▸ **WHAT IS REQUIRED**
What you return should be the lines of the data containing "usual", each in full.

* * * * * * * * *

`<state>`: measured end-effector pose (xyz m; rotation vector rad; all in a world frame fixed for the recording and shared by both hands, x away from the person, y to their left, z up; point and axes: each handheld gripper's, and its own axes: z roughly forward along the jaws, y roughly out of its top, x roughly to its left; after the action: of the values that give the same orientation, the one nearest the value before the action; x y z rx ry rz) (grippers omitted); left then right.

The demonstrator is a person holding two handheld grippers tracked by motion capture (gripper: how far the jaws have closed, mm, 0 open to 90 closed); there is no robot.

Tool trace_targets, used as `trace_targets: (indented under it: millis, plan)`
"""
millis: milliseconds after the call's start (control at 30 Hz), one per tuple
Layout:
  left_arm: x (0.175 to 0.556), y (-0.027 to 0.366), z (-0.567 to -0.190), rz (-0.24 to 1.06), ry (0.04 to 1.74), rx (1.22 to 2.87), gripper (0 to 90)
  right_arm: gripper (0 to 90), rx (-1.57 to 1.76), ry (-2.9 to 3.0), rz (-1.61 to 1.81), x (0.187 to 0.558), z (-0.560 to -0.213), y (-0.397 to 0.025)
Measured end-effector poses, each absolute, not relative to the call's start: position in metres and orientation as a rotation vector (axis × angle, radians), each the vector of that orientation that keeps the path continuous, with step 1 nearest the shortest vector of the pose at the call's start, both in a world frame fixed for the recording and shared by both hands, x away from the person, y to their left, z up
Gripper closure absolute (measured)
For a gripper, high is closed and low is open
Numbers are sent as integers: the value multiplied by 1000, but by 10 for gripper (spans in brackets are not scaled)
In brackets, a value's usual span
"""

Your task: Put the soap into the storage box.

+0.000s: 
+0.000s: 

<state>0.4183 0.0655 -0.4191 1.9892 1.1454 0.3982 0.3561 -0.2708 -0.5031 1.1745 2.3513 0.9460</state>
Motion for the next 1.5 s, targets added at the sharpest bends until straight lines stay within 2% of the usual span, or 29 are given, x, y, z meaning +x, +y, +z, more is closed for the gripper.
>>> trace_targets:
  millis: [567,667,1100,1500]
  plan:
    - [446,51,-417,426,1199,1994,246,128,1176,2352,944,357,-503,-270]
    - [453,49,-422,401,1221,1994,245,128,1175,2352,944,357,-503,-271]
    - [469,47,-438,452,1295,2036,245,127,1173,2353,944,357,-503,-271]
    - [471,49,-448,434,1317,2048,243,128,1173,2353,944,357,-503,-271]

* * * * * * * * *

▸ **SOLUTION TO THE PROBLEM**
In brackets, a value's usual span
Motion for the next 1.5 s, targets added at the sharpest bends until straight lines stay within 2% of the usual span, or 29 are given, x, y, z meaning +x, +y, +z, more is closed for the gripper.

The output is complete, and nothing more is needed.